→ YOUR ASSIGNMENT
The entries should be written out again exactly as they read.

→ Items listed in a dataset
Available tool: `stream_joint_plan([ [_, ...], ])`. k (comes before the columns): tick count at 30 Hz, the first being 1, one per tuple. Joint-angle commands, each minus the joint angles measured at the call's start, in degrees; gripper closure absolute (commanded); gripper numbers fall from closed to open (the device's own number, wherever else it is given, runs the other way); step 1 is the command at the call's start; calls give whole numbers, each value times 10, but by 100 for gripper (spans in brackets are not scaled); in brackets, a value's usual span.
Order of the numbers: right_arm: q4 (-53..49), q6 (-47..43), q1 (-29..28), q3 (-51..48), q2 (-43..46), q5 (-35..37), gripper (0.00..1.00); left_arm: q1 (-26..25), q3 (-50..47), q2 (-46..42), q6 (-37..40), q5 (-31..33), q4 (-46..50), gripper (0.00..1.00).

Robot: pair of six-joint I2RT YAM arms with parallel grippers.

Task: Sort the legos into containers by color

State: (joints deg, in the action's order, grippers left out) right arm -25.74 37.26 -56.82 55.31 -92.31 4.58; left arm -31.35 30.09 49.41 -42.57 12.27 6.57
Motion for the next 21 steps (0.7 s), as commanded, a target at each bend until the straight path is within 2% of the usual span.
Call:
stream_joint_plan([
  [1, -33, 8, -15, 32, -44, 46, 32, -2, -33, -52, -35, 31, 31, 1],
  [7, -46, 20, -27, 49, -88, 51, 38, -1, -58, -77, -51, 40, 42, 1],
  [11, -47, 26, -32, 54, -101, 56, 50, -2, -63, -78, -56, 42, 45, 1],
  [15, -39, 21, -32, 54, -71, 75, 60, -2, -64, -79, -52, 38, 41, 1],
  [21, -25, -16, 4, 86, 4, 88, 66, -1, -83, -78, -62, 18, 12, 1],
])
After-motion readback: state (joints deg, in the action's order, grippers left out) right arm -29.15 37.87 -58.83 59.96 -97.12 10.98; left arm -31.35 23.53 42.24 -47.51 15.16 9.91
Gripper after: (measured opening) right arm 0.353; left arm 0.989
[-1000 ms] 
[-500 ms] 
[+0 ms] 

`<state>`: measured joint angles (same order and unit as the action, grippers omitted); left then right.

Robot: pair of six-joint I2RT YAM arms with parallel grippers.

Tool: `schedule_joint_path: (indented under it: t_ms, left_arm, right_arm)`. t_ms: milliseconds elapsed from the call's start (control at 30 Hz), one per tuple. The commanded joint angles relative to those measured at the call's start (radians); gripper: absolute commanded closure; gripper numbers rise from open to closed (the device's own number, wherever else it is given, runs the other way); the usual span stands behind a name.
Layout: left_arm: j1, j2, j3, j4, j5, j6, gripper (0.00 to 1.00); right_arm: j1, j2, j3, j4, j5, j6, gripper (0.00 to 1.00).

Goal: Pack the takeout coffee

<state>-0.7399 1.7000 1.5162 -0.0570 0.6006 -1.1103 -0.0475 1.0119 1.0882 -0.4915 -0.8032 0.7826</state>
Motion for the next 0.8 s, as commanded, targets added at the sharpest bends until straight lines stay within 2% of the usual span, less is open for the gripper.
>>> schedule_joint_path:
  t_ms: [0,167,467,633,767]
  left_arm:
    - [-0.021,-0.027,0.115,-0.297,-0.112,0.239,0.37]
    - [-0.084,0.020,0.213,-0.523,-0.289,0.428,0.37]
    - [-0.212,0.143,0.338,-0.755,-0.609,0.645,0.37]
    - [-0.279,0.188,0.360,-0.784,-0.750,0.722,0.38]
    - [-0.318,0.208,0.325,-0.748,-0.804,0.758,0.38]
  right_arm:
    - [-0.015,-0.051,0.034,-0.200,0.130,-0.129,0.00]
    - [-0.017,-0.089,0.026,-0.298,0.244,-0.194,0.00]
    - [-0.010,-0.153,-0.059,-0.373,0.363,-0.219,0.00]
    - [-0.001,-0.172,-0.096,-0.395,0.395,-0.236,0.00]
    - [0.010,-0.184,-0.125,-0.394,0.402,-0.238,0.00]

→ RESPONSE TO THIS TASK
Available tool: `stream_joint_plan([ [_, ...], ])`. k (comes before the columns): tick count at 30 Hz, the first being 1, one per tuple. Joint-angle commands, each minus the joint angles measured at the call's start, in degrees; gripper closure absolute (commanded); gripper numbers fall from closed to open (the device's own number, wherever else it is given, runs the other way); step 1 is the command at the call's start; calls give whole numbers, each value times 10, but by 100 for gripper (spans in brackets are not scaled); in brackets, a value's usual span.
Order of the numbers: right_arm: q4 (-53..49), q6 (-47..43), q1 (-29..28), q3 (-51..48), q2 (-43..46), q5 (-35..37), gripper (0.00..1.00); left_arm: q1 (-26..25), q3 (-50..47), q2 (-46..42), q6 (-37..40), q5 (-31..33), q4 (-46..50), gripper (0.00..1.00).

Robot: pair of six-joint I2RT YAM arms with parallel grippers.

Task: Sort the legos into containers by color

State: (joints deg, in the action's order, grippers left out) right arm -25.74 37.26 -56.82 55.31 -92.31 4.58; left arm -31.35 30.09 49.41 -42.57 12.27 6.57
Motion for the next 21 steps (0.7 s), as commanded, a target at each bend until the straight path is within 2% of the usual span.
Call:
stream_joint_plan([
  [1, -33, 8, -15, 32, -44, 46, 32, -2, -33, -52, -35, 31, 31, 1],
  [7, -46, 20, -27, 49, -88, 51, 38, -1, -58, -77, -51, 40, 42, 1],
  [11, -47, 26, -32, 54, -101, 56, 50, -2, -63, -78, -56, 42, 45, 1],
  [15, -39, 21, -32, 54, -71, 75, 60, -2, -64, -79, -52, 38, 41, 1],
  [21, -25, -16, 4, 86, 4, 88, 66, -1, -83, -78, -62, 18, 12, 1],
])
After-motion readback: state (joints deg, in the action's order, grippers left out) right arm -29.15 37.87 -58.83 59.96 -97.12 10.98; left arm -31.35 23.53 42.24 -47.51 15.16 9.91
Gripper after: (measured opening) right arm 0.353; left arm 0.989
[-1000 ms] 
[-500 ms] 
[+0 ms] 

`<state>`: measured joint angles (same order and unit as the action, grippers omitted); left then right.

Robot: pair of six-joint I2RT YAM arms with parallel grippers.

Tool: `schedule_joint_path: (indented under it: t_ms, left_arm, right_arm)`. t_ms: milliseconds elapsed from the call's start (control at 30 Hz), one per tuple. The commanded joint angles relative to those measured at the call's start (radians); gripper: absolute commanded closure; gripper numbers rise from open to closed (the device's own number, wherever else it is given, runs the other way); the usual span stands behind a name.
Layout: left_arm: j1, j2, j3, j4, j5, j6, gripper (0.00 to 1.00); right_arm: j1, j2, j3, j4, j5, j6, gripper (0.00 to 1.00).

Goal: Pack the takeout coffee

<state>-0.7399 1.7000 1.5162 -0.0570 0.6006 -1.1103 -0.0475 1.0119 1.0882 -0.4915 -0.8032 0.7826</state>
Motion for the next 0.8 s, as commanded, targets added at the sharpest bends until straight lines stay within 2% of the usual span, less is open for the gripper.
>>> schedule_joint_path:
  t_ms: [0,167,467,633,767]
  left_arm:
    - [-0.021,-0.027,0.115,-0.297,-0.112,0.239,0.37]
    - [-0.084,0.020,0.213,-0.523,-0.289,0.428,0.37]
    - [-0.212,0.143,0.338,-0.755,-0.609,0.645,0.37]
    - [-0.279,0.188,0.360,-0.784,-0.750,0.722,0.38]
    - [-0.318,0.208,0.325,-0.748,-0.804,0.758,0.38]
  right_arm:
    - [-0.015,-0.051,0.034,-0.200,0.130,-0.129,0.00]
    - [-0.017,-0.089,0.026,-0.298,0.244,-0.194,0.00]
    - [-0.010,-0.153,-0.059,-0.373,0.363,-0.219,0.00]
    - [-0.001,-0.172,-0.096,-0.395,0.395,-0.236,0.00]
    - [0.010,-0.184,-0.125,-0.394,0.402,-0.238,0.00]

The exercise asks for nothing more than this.